Hanna Hickman, a now-terminated worker for the Consumer Financial Protection Bureau, told ABC News the last four days have been a roller coaster.
“It’s scary,” said Hickman, who was fired last Tuesday. “I had a real moment — I was at CVS the other day and … it kind of came on me all at once that I might not have health insurance in a few weeks, and that really hits you. I think it underscores the fact that we’re just regular, middle-class people, just like the people we’re trying to serve.”
Hickman was senior litigation counsel for the Division of Enforcement at the CFPB in Washington, D.C. She is one of thousands of mostly new employees known as probationary workers laid off this week across the federal government. Those recent hires had joined the federal workforce within the last one to two years, depending on the agency, and have fewer protections.
Hickman was a probationary hire who had been at the CFPB just under two years until Tuesday around 9 p.m., when she saw a termination notice pop up on her phone.
“It was shocking, frankly — not just to us but to our direct managers, who had not been told this would happen and received notice of the terminations at the same time we did because they were CC’d,” Hickman told ABC News.
The mass layoffs have wreaked havoc on scores of federal employees, including at the Department of Education, the CFPB, the Department of Veterans Affairs, and other agencies. Hickman stressed that last Tuesday was surreal because CFPB employees had already been told last weekend that they could not show up to work in person. Her belongings are still inside the bureau.
“It’s really a shock,” she said, “especially for a lawyer because we have professional obligations. I have a case that I’m currently litigating for the bureau, and all of a sudden, I’m cut off from our systems, and it’s the equivalent of being escorted out of the building and fired. It’s just, it’s absolutely shocking, especially when there have been no concerns about my performance during my time at the bureau.”
Hickman hasn’t been inside the CFPB in over a week since that Friday, Feb. 7, when Elon Musk’s Department of Government Efficiency descended on the CFPB headquarters. That day, Musk posted on X: “CFPB RIP.”
“We’re under attack by billionaires, but I’m not a billionaire, so, you know, for me, the next steps are scary. I’m trying to stay focused working productively, but it’s a scary moment,” Hickman said.
Hickman said she believes Musk is attempting to “destroy” the agency started by Congress. But she and several of her former colleagues vowed to continue fighting, looking into all available legal options, because she said that’s what civil servants do.
“Civil servants do this work to fight for regular Americans,” she said. “That’s what the job is. That’s why it’s intended to be insulated from partisan swings. That’s why it requires expert people skills and experience, and that’s why there are these protections around the jobs. I mean, we are people who go to work every day to fight for regular people.”

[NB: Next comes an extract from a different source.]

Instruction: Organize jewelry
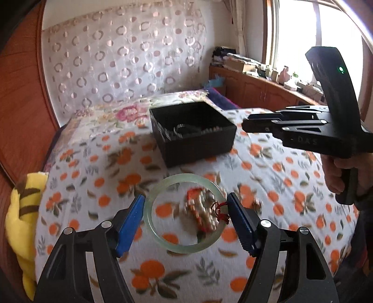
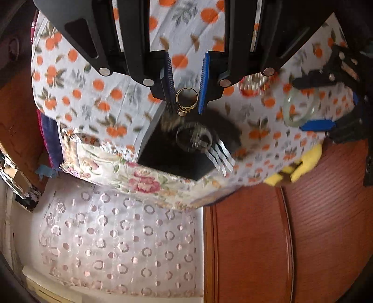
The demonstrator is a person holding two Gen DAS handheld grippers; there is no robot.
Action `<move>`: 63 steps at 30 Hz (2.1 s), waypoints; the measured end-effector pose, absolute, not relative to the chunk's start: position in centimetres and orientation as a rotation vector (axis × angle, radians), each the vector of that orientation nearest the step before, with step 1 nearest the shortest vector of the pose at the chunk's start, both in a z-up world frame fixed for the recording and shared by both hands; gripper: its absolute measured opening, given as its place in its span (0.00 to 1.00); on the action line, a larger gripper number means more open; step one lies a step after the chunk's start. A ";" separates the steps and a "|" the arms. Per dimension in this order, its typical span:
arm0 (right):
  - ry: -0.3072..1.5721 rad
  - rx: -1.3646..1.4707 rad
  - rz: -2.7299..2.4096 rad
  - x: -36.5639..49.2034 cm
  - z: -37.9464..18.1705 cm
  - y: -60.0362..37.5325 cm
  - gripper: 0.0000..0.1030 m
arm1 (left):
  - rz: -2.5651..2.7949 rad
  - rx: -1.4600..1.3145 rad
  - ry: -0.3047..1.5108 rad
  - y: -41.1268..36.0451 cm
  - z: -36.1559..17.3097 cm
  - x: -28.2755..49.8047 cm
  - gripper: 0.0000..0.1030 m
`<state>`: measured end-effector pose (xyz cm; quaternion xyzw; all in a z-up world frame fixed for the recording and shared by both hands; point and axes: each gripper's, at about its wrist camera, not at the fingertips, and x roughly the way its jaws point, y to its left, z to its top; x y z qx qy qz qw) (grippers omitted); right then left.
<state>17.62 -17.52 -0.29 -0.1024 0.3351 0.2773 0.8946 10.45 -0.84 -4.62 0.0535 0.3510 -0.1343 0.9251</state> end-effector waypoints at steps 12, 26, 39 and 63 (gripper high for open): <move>0.743 -0.145 0.546 23.5 -0.1 -16.3 0.33 | -0.247 0.090 0.711 -1.1 -3.4 15.6 0.67; 0.732 -0.113 0.502 22.4 -0.3 -19.8 0.36 | -0.226 0.101 0.696 -3.4 -2.3 20.1 0.67; 0.726 -0.154 0.458 20.1 -1.7 -21.7 0.36 | -0.226 0.128 0.722 -5.5 -3.0 23.4 0.67; 0.786 -0.194 0.628 12.0 -5.1 -18.4 0.36 | -0.284 0.113 0.721 -2.1 -3.4 14.5 0.68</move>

CFPB employs the “cops on the beat for the financial market,” according to Hickman. She said her job was critical to safeguarding the public from financial market crashes, loan schemes and hiked interest rates.

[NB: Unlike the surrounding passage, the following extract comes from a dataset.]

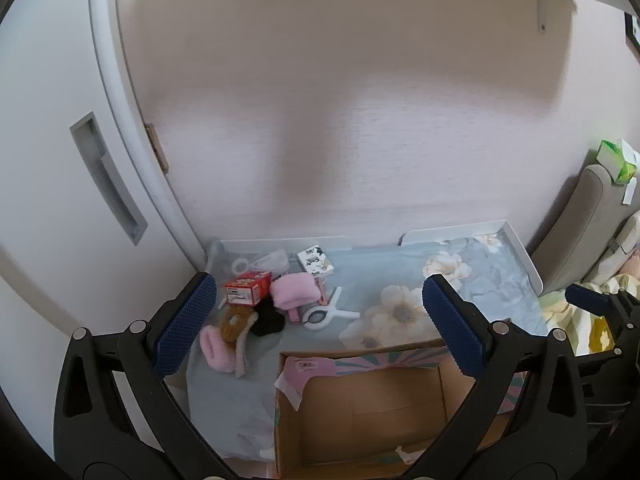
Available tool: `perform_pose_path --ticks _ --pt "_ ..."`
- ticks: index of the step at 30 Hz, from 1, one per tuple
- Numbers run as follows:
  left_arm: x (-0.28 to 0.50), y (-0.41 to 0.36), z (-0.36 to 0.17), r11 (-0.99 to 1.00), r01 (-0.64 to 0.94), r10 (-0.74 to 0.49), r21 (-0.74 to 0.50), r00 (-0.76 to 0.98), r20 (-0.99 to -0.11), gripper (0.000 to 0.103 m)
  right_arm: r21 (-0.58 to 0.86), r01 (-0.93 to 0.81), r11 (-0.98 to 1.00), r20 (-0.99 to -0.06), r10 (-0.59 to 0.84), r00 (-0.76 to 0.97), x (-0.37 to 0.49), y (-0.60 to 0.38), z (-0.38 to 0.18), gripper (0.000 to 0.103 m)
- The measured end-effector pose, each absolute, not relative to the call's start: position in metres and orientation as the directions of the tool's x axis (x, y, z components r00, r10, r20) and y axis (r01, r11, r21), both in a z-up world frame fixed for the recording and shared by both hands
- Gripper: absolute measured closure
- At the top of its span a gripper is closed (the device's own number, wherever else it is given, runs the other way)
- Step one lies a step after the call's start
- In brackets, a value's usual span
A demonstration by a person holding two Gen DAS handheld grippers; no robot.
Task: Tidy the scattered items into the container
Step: 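Move both tools toward the scattered items on the tray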
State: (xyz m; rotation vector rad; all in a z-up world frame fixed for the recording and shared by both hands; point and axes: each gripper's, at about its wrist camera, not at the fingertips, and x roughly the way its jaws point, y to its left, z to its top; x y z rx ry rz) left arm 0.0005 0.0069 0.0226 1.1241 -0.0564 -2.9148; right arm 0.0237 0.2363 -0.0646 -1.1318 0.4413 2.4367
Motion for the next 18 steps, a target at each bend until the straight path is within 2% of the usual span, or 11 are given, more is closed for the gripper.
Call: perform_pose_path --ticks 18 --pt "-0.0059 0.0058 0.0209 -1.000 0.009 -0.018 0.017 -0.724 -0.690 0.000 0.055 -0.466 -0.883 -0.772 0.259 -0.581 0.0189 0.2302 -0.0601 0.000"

“Donald Trump and Elon Musk can just call their lawyers,” Hickman said. “But regular people don’t just have a lawyer they can call, and these agencies are intended to fill that gap and to keep people safe. … For me, this was, you know, a calling.
“It was something that I felt really passionate about doing in this next phase of my career,” she added. “I’ve been in private practice for 15 years before this, and this is just a whole different type of practice — and one that was incredibly fulfilling for me before I was terminated.”
“Nobody knows anything”
Earlier this week, ABC News spoke to several other federal government probationary employees who had been fired by receiving notices that said: “The Agency finds, based on your performance, that you have not demonstrated that your further employment at the Agency would be in the public interest.”
Chelsea Wilburn, a disabled veteran, said she was fired on Wednesday from the Department of Education via a memo that “didn’t give any specific reasons as to why” she was let go.
“I was definitely upset,” Wilburn told ABC News. “I’ve only ever gotten positive feedback from my team and leadership, so I was pretty surprised to get that email.”
A former Federal Student Aid probationary hire at the Department of Education received an unexpected call on Wednesday from a supervisor who was on the other line crying. The supervisor told the former probationary employee: “I’m getting word that you’ve been terminated.”
The person, who spoke with ABC News on the condition of anonymity for fear of it affecting future employment opportunities, said it is “devastating” and they don’t know where, or when, their next paycheck will come from.
“It was heartbreaking,” the former employee said. “When I went up to my computer, it was already locked down. I couldn’t access anything. I’m still trying to reach out to HR to find out, do I get a severance package? What is my health insurance benefits? When does it end? Nobody knows anything.”
Fritz Farrow contributed to this report.